CONSUMISMO – 25/09/2012



O consumismo desenfreado nos convida sistematicamente a focarmos nas coisas que AINDA não temos, resultando disto uma constante insatisfação existencial.

Se pensarmos bem, grande parte desses objetos não fará a menor diferença para a nossa realização. Quando caímos neste engodo, fica um mau humor “importado” instalado em nosso âmbito emocional, nos dando a sensação de uma infelicidade só curável com a aquisição de produtos, produtos e mais produtos, desnecessários em sua imensa maioria.

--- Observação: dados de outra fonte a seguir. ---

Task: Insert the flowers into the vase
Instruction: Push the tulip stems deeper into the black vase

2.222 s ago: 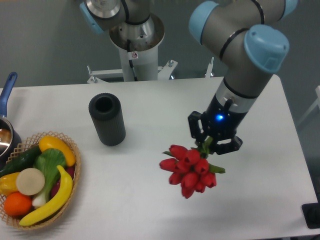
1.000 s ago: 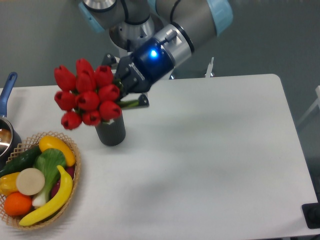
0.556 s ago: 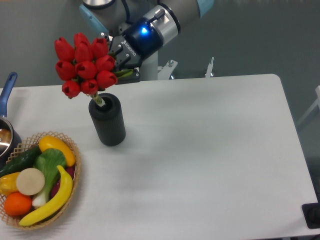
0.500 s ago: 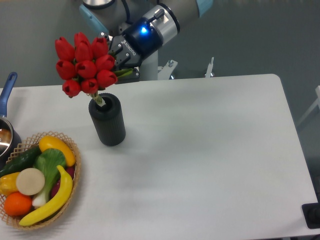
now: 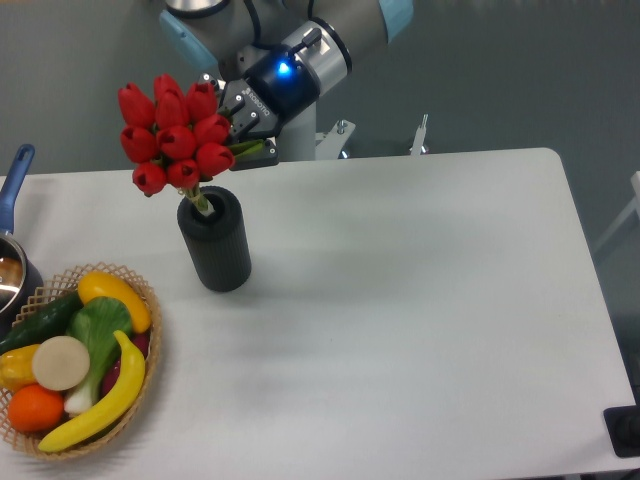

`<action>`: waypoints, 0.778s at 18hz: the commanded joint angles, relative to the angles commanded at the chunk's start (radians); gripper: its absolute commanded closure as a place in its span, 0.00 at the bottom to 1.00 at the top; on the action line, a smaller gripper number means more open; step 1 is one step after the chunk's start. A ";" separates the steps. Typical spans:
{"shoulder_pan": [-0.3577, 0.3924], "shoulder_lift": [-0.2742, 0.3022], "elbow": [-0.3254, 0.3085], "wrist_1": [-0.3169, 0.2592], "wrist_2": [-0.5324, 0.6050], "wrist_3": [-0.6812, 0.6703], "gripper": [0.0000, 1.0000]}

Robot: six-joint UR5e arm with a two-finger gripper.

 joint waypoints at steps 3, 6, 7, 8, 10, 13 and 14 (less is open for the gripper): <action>0.000 -0.003 -0.037 0.018 0.002 0.002 0.89; 0.000 0.003 -0.092 0.051 0.002 0.002 0.88; 0.000 0.003 -0.113 0.073 0.002 0.003 0.86; 0.000 0.002 -0.135 0.104 0.003 0.003 0.85; 0.000 -0.002 -0.170 0.153 0.036 0.003 0.83; 0.000 -0.014 -0.181 0.153 0.064 0.040 0.80; 0.002 -0.014 -0.193 0.153 0.067 0.063 0.79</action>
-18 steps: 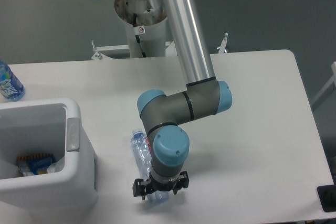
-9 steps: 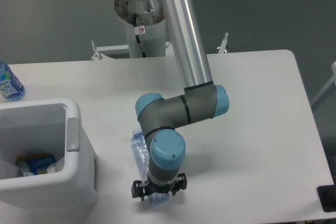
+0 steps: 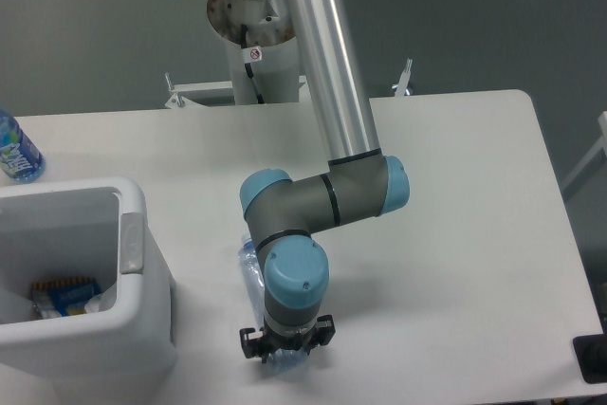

Mas eles nos dão a sensação de integração, aquela que perdemos, se é que um dia a tivemos, a de sermos queridos e bem-vindos simplesmente por existirmos.


Como o estado biológico de praga em que vivemos nos estimula à guerra, a nossa inteligência emocional coletiva ainda não é suficiente para que nos relacionemos com base na colaboração e generosidade, nosso modo relacional saudável.

Para quem se sente pego por este engodo do consumismo, que vende a ilusão de que só consumindo desenfreadamente nos tornamos saudavelmente integrados, resta a percepção de que não é o que se compra, mas a qualidade do que se dá e do que se recebe que pode nos tornar interessantes e amados.

Não precisamos comprar nada para nos sentirmos existencialmente realizados.


Na maioria dos casos, não precisamos fazer nenhuma força para que isso aconteça. Basta manter o nosso foco no afeto!

Tem muita gente feliz que nem sabe que é.